Fatto questo il Gonnella, il venerdí a buon’ora col suo famiglio e con la valigia sale a cavallo; sanza dire all’albergatore che via tenesse, entrò in cammino. Venuta l’ora ch’e’ comperatori desideravano, cioè di mangiare le pallottole per indovinare, due di quelli gioveni primi comperatori, volonterosi d’essere indovini, danno di morso a gran bocconi ciascuno in una, e subito l’uno sputa fuori, e dice:
- Oimè! che sono stronzi di cane, - e l’altro fa il somigliante; e subito vanno all’albergo, e domandono del medico che vendea le pallottole.
L’albergatore dice:
- E’ dee essere dilungato sei miglia, tanto è ch’egli andò.
- E dove?
Rispose non sapere, ma per questa via tenne. Li gioveni erano bene in gambe, cominciano a piè a camminare, e vanno tanto ratti che lo giunsono a... che era a cavallo per partirsi dall’albergo. Come giungono a lui, dicono:
- Maestro, tu ci hai venduto troppo cari li stronzi del cane; come noi gli avemmo in bocca, le sputammo.
Disse il Gonnella:
- Che vi dissi io?
- Dicesti che subito indovineremmo.
Rispose il Gonnella:
- E cosí avete indovinato -; ed essendo bene a cavallo, dà delli sproni elli e ’l famiglio e vannosi con Dio.

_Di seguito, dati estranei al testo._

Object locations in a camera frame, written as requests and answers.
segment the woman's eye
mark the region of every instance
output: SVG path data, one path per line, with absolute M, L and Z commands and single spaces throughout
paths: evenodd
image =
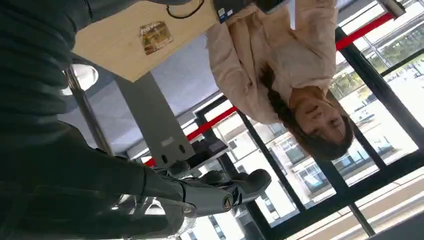
M 318 135 L 320 135 L 320 130 L 315 129 L 310 134 L 313 135 L 313 136 L 318 136 Z
M 333 126 L 336 126 L 338 124 L 338 122 L 339 122 L 339 119 L 337 119 L 337 118 L 334 118 L 330 121 L 331 125 L 333 125 Z

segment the red stripe
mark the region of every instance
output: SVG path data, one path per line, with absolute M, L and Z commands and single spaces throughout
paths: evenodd
M 386 14 L 376 18 L 375 20 L 368 23 L 367 25 L 364 25 L 358 30 L 352 32 L 349 36 L 336 42 L 335 49 L 340 50 L 340 49 L 346 48 L 349 44 L 353 43 L 355 40 L 359 39 L 360 37 L 363 37 L 365 34 L 387 23 L 391 19 L 393 19 L 393 15 L 390 12 L 387 12 Z
M 363 27 L 361 27 L 358 30 L 354 31 L 353 33 L 351 33 L 347 37 L 343 38 L 342 40 L 336 42 L 335 48 L 337 50 L 341 50 L 341 49 L 346 48 L 348 45 L 350 45 L 351 43 L 353 43 L 355 40 L 359 39 L 360 37 L 363 37 L 365 34 L 371 32 L 372 30 L 374 30 L 374 29 L 380 27 L 381 25 L 387 23 L 391 19 L 393 19 L 393 15 L 390 12 L 387 12 L 386 14 L 384 14 L 384 15 L 376 18 L 375 20 L 373 20 L 372 22 L 368 23 L 367 25 L 364 25 Z M 197 138 L 199 135 L 201 135 L 204 132 L 206 132 L 206 130 L 209 130 L 215 124 L 219 123 L 220 121 L 222 121 L 226 117 L 230 116 L 236 110 L 237 110 L 237 108 L 235 106 L 233 106 L 230 109 L 224 111 L 223 113 L 221 113 L 220 115 L 218 115 L 217 117 L 215 117 L 214 119 L 212 119 L 211 121 L 209 121 L 209 122 L 201 125 L 198 129 L 194 130 L 192 133 L 190 133 L 189 135 L 187 135 L 187 139 L 189 141 L 191 141 L 191 140 Z M 148 167 L 154 167 L 155 166 L 155 160 L 153 158 L 150 158 L 145 163 L 145 165 L 148 166 Z
M 212 128 L 215 124 L 221 122 L 223 119 L 225 119 L 226 117 L 230 116 L 235 111 L 237 111 L 237 108 L 235 106 L 233 106 L 230 109 L 224 111 L 223 113 L 219 114 L 214 119 L 212 119 L 212 120 L 208 121 L 207 123 L 201 125 L 198 129 L 194 130 L 192 133 L 190 133 L 189 135 L 187 135 L 187 139 L 189 141 L 191 141 L 191 140 L 197 138 L 199 135 L 201 135 L 202 133 L 204 133 L 206 130 Z

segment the laptop
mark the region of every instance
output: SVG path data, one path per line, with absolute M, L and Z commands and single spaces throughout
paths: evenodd
M 266 14 L 271 14 L 278 7 L 290 0 L 213 0 L 219 22 L 224 23 L 250 4 L 256 4 Z

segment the black cable
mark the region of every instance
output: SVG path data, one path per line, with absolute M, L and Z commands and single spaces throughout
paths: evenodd
M 200 0 L 199 6 L 194 11 L 192 11 L 191 13 L 189 13 L 188 15 L 185 15 L 185 16 L 176 16 L 176 15 L 172 14 L 171 11 L 170 11 L 169 5 L 166 5 L 166 11 L 174 19 L 187 19 L 187 18 L 193 16 L 195 13 L 197 13 L 197 11 L 203 6 L 204 3 L 205 3 L 205 0 Z

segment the beige hoodie
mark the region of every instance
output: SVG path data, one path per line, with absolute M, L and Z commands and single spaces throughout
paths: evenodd
M 266 15 L 250 5 L 227 23 L 207 31 L 216 84 L 253 120 L 280 122 L 258 80 L 264 63 L 275 72 L 272 88 L 288 103 L 293 88 L 318 86 L 327 92 L 336 73 L 336 0 L 295 0 L 295 30 L 288 6 Z

Li gioveni, quasi rimasi scornati, e veggendo non poter tenerli dietro, si tornano addietro assai dolenti, dicendo:
- Noi ce n’abbiamo una nostra una; egli è peggio ancor la beffa che ’l danno.
E giunti a Salerno, truovano degli altri che aveano comprata di quella mercanzia; chi s’era messo alla cerca da una parte e chi da un’altra, e chi si stava come smemorato, e ciascuno si doleva e stava scornato di sí brutta beffa. Alcuni altri, sappiendo la novella, cominciorono a cantare:
- A chi vuole indovinare, in bocca li possa un can cacare.
E cosí si rimasono i comperatori scornati per un buon tempo: e ’l Gonnella se n’andò al suo viaggio verso Napoli, là dove con via piú nuova malizia tirò a sé piú denari che non furono questi, come nella seguente novella si dichiarerà.
Io son certo che ’l Gonnella dicea poi avere guadagnato; e’ si potea dire piú tosto rubato, e con grandissimo inganno e tradimento; nelle quali cose nessuno altro mai fu con sí sottile e acuto ingegno. E grande maraviglia mi pare che ne’ dí suoi non trovasse chi lo pagasse del lume e de’ dadi, come meritava, come che le sue erano cose da ridere a cui non toccava.